The beginning of the end for the EBACC?

Anyone who regularly reads this blog will not argue with me when I say that it is ridiculous that in many schools across the UK students are being forced to choose between the arts for GCSE. In so many schools, all the arts subjects are placed into one block, forcing students to choose between music and drama, or art and music, rather than have free and open access to choose as many arts subjects as they want. It is staggering to think that, in so many schools, young people are denied the opportunity to develop their skills, knowledge and understanding in more than one arts subject.

This, but not this alone, is having a massive impact on numbers of student opting for arts subjects. The cause of this isn’t just the EBACC, it is the progress 8 and attainment 8 that schools across the country are measured by. Thankfully many Headteachers ignore the EBACC, but many cannot ignore the impact of the Attainment 8 and Progress 8 measurements which relegate arts subjects to the very bottom of the subjects and results that influence that score.

In Primary Schools the decline in the arts in the curriculum, combined with the desire of schools to offer the arts has led to after school clubs being set up for young people to participate in. This is all very well intentioned, but really limits the ability of many students to access these opportunities. Many of these clubs are run by outside agencies, which parents have to pay extra for, and they are run after school at times when many children won’t be able to attend. In the end, the children who attend these are those of parents who wither have the money available to pay for these and/or are willing to support their child to attend them. These well intended clubs become selective and not available to all. Every child should have the right to be taught about, and through, the Arts.

In an unusual twist, Independent Schools understand the value of the arts. Eton College has an incredibly active Drama Department, putting on over 20 productions in an academic year across three different theatre spaces including a 400 seat theatre, equipped with a full counterweight flying system, state of the art lighting and an orchestra pit. Eton College offer GCSE Drama alongside a huge number of across school and house events.

Those that sit in the Government benches and populate the Department for Education, many of whom attended Independent Schools, including our current Prime Minister who went to Eton, all know too well the value of the arts in their education. Their success is from their well-rounded education, which included a very serious and very professional approach to the arts as a central pillar of their educational experience.

Isn’t strange then, for a group of people who monopolise the leadership of our country, whose success is founded upon a well-balanced education, with the arts very much a pillar to that curriculum, continues to press forward with a state education system that stifles and closes down the curriculum of the countries young people?

EBACC, Attainment 8 and Progress 8 are all skewing the focus of more and more young people, and their parents, towards choosing subjects to study at GCSE which they are not good at or don’t want to do.

The cynic in me, which I generally try to supress, would say that this is a problem that is not going to go away not matter what happens. We have a system which is run by the privileged, where politicians who studied classical culture and the arts have the temerity to tell the general population what their children should and should not be studying, which includes cutting down the opportunities for them to study classical culture and the arts.  Is this system not designed to maintain the status quo of the privileged running the country?
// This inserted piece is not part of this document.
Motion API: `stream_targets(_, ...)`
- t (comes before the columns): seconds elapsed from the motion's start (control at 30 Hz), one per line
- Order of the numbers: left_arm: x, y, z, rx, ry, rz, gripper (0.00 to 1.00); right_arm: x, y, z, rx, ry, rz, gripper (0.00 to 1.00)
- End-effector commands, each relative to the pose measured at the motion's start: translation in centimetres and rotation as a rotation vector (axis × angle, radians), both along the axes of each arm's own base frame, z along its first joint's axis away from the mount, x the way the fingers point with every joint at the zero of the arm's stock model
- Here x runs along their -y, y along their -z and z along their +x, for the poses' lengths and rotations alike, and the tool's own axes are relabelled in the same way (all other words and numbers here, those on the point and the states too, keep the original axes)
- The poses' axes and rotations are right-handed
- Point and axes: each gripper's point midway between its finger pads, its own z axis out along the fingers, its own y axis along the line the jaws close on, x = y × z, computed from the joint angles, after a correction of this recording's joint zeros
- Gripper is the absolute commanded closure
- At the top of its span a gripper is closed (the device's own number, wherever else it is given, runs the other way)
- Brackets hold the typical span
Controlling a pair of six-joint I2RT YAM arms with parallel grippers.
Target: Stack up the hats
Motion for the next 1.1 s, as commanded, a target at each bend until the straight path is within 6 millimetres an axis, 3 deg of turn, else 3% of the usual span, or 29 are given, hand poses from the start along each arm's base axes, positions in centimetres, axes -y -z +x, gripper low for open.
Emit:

Not that there is a valid argument for this approach to education, but the evidence against it continues to stack up. We have seen that there is not the desire for this in state schools. We have seen the reduction of numbers taking GCSEs in Arts subjects and the arguments of how that will negatively impact the UK’s creative industry, which currently accounts for 5.5% of the UK economy and one of the largest contributors to the UK economy. I believe we are beginning to see the lack of creative education impact the attitudes, characters and mindsets of young people today.

But most importantly, perhaps one of the last Bastian’s of this attitude that the Arts are not as academic, valid or intellectual as any other subject, The Russell Group of Universities list of facilitating subjects has been scrapped. This list, once held up as a principle by which all young people with aspirations to go to a Russell Group University, which includes Cambridge University, should go by. A list which had subjects like Maths, English and Languages as being thought of as more preferable, scholarly and academic to others like Drama, Art or Sports, has gone. This research-led group of universities has scrapped list of preferred A-levels, stating that all A Level subjects are appropriate to helping students continue their education at one of their highly selective universities.

Not only that, but The Russell Group are now they are calling on the government to reconsider its stance on the EBACC, which the list of subjects that the Russell Group has just scrapped was based on, and free up GCSE choices in schools.

It must surely be time for this squeeze on our education system to stop. Let children choose the subjects that they want to do, be that all the arts subjects, every language or any combination they choose which they, and their parents, feel is appropriate to their abilities, desires and aspirations. Culture isn’t just something for the privileged, all people have culture, and all schoolchildren should be shown it and asked to participate within it.